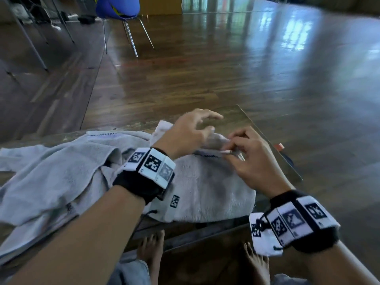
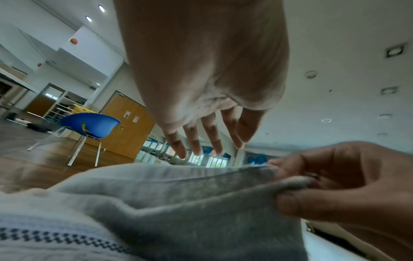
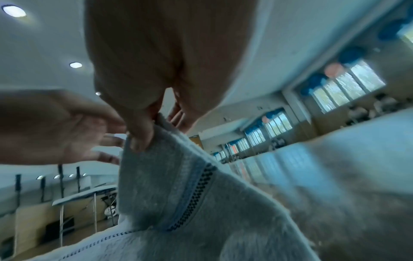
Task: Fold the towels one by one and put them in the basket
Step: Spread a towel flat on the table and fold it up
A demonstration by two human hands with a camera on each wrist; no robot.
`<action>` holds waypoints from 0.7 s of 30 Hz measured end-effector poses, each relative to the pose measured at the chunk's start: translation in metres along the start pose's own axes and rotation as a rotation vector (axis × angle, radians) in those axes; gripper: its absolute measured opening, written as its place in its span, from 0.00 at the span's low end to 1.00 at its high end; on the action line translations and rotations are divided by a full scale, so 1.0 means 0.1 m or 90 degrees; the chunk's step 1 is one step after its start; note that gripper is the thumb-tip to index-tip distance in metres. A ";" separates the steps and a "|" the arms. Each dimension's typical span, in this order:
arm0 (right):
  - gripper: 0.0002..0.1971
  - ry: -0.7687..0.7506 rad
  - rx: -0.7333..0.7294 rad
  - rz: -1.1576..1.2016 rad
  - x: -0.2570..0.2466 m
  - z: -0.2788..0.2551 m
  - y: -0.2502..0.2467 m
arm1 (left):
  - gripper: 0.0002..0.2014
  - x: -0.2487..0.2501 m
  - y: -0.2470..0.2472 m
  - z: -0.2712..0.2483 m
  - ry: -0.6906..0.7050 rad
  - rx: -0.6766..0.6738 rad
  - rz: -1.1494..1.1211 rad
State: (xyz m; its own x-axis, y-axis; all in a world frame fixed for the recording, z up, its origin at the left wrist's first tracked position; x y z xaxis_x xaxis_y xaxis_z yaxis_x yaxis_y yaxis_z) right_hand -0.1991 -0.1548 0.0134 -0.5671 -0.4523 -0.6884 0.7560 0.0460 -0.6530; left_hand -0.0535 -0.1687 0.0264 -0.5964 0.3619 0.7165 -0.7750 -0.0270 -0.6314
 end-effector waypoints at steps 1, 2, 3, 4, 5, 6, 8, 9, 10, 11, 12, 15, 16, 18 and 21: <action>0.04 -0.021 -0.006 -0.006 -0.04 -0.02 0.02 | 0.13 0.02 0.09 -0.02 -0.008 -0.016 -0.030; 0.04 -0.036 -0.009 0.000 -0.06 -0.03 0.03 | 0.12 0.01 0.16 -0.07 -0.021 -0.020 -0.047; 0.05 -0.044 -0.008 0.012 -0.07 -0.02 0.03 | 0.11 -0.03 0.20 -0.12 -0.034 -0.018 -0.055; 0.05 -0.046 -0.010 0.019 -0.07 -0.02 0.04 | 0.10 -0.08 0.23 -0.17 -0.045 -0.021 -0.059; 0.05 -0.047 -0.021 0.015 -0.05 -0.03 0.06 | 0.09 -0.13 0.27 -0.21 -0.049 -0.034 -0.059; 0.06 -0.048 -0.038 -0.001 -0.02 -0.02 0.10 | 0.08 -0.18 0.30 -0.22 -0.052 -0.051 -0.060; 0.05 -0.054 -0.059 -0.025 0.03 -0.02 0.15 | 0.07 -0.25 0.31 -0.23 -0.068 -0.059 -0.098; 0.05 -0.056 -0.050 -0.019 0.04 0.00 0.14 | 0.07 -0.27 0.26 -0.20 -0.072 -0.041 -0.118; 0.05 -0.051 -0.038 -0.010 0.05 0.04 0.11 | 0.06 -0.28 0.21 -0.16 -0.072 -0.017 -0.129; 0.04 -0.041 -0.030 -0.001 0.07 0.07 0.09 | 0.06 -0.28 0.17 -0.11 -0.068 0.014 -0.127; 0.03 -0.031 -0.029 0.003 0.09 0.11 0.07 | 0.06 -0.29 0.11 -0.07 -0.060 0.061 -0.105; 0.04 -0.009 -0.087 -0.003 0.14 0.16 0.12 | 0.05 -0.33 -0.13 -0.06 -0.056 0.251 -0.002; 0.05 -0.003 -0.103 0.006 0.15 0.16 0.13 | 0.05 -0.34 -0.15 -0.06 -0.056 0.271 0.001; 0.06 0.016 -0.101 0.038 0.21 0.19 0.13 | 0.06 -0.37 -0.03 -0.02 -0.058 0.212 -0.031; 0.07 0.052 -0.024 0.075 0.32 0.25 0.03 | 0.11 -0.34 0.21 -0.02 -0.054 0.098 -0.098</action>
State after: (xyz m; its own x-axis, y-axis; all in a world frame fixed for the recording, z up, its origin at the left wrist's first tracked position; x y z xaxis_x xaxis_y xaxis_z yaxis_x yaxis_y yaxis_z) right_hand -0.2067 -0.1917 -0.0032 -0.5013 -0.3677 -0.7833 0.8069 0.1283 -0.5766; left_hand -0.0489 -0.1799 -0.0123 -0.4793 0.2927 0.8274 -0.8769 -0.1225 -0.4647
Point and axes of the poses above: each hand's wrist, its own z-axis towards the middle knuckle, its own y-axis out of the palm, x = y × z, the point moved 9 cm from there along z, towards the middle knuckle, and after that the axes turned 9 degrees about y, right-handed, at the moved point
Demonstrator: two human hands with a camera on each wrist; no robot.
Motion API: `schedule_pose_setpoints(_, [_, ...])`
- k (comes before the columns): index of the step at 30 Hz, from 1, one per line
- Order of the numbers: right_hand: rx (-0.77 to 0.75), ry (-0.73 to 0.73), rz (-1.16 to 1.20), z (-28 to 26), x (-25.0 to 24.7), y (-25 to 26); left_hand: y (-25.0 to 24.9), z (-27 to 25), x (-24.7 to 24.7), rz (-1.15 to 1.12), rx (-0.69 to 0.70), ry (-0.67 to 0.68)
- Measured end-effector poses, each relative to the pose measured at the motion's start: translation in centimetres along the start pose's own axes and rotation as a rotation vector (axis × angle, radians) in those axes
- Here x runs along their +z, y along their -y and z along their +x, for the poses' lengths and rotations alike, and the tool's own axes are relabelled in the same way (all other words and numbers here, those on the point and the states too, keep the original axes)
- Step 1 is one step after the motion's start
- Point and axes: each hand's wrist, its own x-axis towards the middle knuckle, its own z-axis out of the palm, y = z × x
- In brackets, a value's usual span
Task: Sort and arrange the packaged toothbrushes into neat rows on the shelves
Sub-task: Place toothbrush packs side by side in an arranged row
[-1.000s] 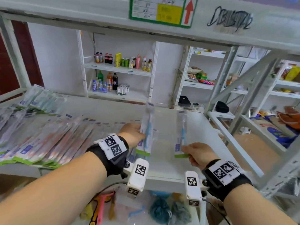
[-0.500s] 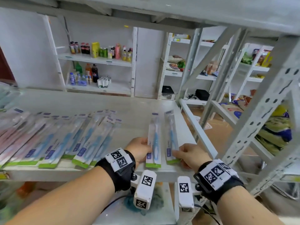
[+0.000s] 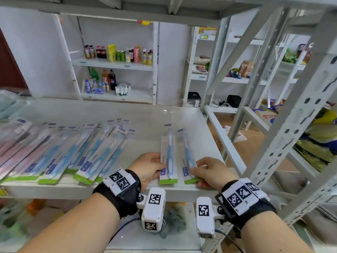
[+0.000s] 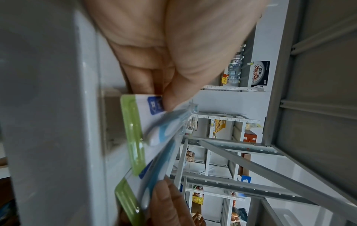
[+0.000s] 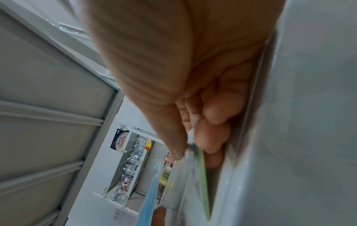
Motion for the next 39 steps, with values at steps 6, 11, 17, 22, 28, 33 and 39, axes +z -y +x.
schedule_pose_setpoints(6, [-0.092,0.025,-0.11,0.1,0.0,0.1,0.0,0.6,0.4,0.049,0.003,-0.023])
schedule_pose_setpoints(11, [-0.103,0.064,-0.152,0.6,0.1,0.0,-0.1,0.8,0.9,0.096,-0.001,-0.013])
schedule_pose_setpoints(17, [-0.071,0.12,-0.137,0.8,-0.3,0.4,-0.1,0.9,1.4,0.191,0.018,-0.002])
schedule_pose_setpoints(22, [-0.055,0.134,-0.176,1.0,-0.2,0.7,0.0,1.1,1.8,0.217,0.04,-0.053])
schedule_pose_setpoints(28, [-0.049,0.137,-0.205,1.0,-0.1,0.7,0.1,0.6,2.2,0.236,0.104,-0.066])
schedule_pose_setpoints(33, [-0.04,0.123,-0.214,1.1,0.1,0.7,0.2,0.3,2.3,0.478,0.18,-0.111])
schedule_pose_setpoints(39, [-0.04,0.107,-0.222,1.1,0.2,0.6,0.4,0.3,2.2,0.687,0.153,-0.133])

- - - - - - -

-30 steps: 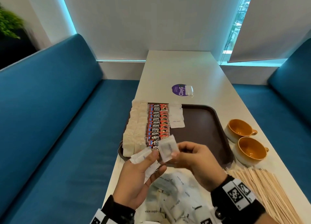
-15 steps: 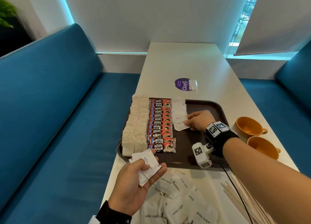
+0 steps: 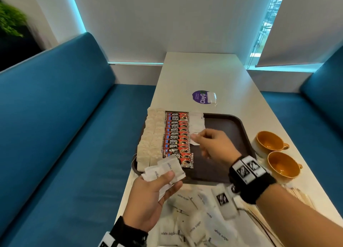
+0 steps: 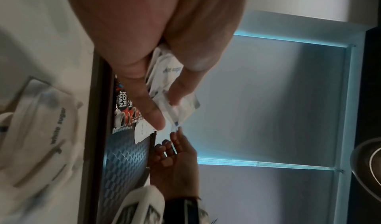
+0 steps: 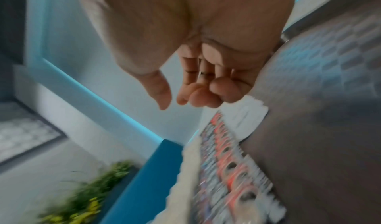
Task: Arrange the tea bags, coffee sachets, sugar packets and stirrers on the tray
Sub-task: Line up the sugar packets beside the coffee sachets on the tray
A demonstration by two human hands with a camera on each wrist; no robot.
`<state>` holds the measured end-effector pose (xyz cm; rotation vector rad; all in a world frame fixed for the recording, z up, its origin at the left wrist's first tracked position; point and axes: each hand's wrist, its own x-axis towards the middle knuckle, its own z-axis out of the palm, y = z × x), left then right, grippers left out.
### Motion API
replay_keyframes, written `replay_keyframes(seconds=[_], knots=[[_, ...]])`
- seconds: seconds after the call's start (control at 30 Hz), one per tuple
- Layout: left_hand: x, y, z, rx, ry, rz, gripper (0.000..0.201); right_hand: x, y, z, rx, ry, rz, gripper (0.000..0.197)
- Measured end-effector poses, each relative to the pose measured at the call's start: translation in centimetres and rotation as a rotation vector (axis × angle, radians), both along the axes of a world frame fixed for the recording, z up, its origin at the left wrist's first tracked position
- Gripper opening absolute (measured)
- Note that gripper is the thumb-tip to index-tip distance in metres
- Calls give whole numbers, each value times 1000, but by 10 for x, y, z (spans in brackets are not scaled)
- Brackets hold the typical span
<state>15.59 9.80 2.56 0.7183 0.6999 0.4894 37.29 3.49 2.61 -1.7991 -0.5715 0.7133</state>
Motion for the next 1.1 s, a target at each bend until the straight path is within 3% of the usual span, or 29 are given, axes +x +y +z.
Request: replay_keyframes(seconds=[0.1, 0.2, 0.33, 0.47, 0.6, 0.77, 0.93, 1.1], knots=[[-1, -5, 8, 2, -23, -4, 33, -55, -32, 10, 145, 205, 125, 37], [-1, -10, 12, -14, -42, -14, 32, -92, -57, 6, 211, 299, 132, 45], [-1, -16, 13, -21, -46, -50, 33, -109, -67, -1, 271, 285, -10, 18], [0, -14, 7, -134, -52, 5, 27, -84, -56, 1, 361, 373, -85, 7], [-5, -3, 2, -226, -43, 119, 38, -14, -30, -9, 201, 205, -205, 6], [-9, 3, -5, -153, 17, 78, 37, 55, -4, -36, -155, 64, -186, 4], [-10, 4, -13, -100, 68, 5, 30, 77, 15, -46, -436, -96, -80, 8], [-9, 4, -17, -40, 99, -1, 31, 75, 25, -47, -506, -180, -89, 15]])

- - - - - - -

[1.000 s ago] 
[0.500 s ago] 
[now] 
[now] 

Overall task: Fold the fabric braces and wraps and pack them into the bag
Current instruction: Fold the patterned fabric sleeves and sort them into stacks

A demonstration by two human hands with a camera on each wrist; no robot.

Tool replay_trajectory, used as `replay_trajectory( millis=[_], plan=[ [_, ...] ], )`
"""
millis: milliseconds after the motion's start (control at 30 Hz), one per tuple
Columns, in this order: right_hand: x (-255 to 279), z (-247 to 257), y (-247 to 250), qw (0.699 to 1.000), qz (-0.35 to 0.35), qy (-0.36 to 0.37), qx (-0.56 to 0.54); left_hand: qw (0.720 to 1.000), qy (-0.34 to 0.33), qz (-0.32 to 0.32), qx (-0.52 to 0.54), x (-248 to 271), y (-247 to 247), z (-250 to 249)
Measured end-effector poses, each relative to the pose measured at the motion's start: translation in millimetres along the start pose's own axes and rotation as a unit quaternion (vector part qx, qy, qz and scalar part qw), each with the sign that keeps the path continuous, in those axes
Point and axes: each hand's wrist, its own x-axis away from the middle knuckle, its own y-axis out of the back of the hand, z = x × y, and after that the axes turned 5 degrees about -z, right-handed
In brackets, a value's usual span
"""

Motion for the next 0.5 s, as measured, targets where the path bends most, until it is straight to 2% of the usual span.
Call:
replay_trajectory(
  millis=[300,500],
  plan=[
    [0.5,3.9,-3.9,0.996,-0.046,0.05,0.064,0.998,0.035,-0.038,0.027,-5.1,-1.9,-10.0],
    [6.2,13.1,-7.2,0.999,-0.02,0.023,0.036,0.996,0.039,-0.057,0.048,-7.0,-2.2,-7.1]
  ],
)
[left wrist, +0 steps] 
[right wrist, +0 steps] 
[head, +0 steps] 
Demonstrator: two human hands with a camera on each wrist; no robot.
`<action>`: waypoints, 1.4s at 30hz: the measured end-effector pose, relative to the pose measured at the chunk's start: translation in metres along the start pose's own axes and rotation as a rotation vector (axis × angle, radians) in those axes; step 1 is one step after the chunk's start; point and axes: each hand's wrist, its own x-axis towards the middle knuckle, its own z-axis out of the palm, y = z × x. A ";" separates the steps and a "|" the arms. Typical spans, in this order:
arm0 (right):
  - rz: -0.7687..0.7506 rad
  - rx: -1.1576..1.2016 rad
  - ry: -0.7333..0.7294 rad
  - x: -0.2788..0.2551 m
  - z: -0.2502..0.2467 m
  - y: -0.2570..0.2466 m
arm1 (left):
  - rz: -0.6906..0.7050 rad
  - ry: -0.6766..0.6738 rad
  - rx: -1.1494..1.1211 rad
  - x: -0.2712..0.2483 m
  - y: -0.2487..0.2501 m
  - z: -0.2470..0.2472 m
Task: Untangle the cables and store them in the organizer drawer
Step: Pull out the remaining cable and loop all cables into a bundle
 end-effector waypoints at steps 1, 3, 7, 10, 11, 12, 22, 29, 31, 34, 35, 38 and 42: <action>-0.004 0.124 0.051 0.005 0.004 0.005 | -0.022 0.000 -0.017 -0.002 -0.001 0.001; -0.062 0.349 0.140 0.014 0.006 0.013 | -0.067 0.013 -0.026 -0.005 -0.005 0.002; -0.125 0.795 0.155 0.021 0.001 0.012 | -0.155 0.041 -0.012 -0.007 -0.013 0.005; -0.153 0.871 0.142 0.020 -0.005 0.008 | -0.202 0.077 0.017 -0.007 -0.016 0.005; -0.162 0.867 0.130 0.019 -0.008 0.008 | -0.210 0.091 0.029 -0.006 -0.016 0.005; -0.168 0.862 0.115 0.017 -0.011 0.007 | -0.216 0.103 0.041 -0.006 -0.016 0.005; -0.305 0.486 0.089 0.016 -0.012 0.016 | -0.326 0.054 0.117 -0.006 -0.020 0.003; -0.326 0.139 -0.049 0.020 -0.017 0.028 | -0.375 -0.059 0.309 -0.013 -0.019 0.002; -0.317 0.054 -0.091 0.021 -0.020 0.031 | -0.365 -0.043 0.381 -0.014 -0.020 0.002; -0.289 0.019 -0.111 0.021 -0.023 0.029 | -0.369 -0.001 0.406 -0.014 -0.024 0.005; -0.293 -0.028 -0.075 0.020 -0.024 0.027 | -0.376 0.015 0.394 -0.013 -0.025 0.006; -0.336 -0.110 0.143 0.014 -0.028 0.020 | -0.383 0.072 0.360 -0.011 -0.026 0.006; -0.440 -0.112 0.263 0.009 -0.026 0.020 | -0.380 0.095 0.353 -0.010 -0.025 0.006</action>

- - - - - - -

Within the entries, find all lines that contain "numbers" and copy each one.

### REPLY
- Order of the numbers: right_hand: rx (-0.77 to 0.75), ry (-0.73 to 0.73), rz (-1.16 to 1.20), z (-28 to 26), x (-25.0 to 24.7), y (-25 to 26); left_hand: y (-25.0 to 24.9), z (-27 to 25), x (-24.7 to 24.7), rz (-1.15 to 1.12), rx (-0.69 to 0.70), ry (-0.67 to 0.68)
- Here x runs along their +z, y along their -y and z along their +x, for the poses' lengths and rotations alike, and the tool's own axes are relabelled in the same way (all other words and numbers here, those on the point and the states too, keep the original axes)
- Calls give whole numbers, each value times 1000, but by 10 for x, y, z (spans in brackets are not scaled)

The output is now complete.